_Your task_: The pictures get dropped, while every remaining part of the listing is copied exactly.

+-------+

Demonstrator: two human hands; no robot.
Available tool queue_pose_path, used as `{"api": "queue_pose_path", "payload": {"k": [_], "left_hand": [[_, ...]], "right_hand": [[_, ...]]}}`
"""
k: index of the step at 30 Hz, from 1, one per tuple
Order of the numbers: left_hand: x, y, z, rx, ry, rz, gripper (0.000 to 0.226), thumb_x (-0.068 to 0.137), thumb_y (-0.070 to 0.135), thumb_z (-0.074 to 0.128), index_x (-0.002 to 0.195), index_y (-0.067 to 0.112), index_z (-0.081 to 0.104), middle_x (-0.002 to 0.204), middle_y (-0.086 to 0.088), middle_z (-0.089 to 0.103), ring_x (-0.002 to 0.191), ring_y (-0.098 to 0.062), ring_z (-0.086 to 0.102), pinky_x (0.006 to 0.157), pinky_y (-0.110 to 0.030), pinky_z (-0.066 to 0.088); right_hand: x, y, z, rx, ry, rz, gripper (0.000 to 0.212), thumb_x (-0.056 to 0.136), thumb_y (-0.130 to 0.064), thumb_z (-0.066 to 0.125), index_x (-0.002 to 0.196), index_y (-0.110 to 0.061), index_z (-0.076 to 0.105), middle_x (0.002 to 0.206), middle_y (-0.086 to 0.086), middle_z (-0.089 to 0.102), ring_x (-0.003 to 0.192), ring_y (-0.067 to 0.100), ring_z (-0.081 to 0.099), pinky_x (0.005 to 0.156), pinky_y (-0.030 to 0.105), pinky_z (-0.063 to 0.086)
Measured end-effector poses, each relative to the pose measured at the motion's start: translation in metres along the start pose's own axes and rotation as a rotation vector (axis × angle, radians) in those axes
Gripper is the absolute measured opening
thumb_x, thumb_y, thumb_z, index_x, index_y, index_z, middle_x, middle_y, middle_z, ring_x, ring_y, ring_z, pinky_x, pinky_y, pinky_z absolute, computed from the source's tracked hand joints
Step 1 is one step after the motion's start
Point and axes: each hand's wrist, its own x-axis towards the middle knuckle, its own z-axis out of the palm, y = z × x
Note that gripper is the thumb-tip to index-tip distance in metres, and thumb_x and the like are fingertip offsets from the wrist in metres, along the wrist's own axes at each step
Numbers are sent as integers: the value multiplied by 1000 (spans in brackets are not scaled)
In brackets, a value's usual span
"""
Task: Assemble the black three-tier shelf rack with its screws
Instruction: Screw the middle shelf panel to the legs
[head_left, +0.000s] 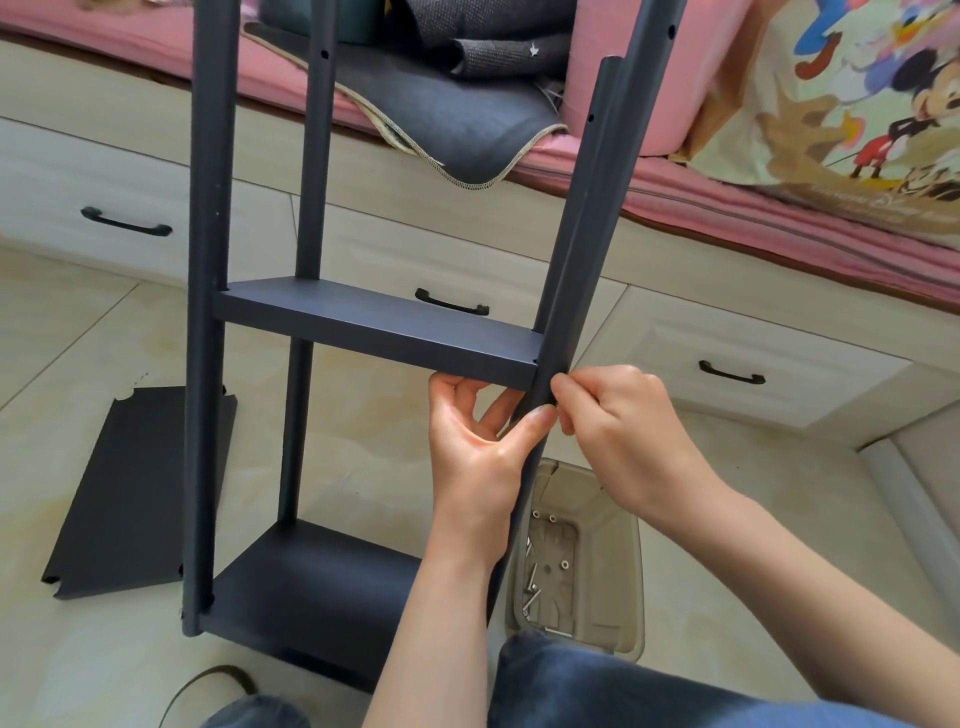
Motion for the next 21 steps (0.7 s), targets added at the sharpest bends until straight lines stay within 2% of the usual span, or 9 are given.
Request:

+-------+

_Solved exercise_:
Demonstrator: two human hands; no robot.
Available tool queue_pose_path, used as `{"api": "queue_pose_path", "payload": {"k": [_], "left_hand": [[_, ...]], "right_hand": [[_, ...]]}}`
"""
k: index of the step at 30 Hz, from 1, one per tuple
Order of the numbers: left_hand: x, y, z, rx, ry, rz, gripper (0.000 to 0.226), thumb_x (-0.068 to 0.137), thumb_y (-0.070 to 0.135), thumb_z (-0.074 to 0.128), index_x (-0.002 to 0.195), index_y (-0.067 to 0.112), index_z (-0.081 to 0.104), middle_x (-0.002 to 0.204), middle_y (-0.086 to 0.088), middle_z (-0.089 to 0.103), ring_x (-0.002 to 0.191), ring_y (-0.098 to 0.062), ring_z (-0.086 to 0.102), pinky_x (0.006 to 0.157), pinky_y (-0.110 to 0.030), pinky_z (-0.066 to 0.088); right_hand: x, y, z, rx, ry, rz, gripper (0.000 to 0.212), thumb_x (-0.056 to 0.136), thumb_y (-0.130 to 0.064), thumb_z (-0.066 to 0.125), index_x (-0.002 to 0.196), index_y (-0.110 to 0.061), index_z (-0.076 to 0.105), middle_x (0.002 to 0.206), middle_y (-0.086 to 0.086), middle_z (-0.089 to 0.102), ring_x (-0.003 to 0.192), ring_y (-0.067 to 0.100), ring_z (-0.081 to 0.099), pinky_x (0.005 to 0.156), pinky_y (-0.030 to 0.105), pinky_z (-0.063 to 0.086)
Measured end-effector poses, each relative to the pose measured at the motion's start: translation in metres along the start pose's own axes and rotation as a rotation vector (axis × angle, radians) in those axes
Gripper is the absolute measured opening
thumb_x, thumb_y, thumb_z, index_x, index_y, index_z, middle_x, middle_y, middle_z, ring_x, ring_y, ring_z, pinky_x, pinky_y, pinky_z absolute, computed from the source's tracked hand joints
Step 1 is one step after the motion's start
Point and axes: each hand's wrist, its own x-axis towards the middle knuckle, its own z-axis out of the palm, y = z × x
Note that gripper is the thumb-tip to index-tip distance in metres, and thumb_x and the like are fingertip offsets from the wrist in metres, along the wrist's own axes at each step
Numbers are sent as integers: the value multiplied by 1000 (spans in brackets are not scaled)
In brackets, a value's usual span
"""
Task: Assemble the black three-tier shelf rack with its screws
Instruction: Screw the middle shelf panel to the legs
[head_left, +0.000s] 
Motion for the next 21 steps (0.7 s), targets added at the sharpest bends until straight lines stay within 2% of the usual span, or 9 are given.
Request:

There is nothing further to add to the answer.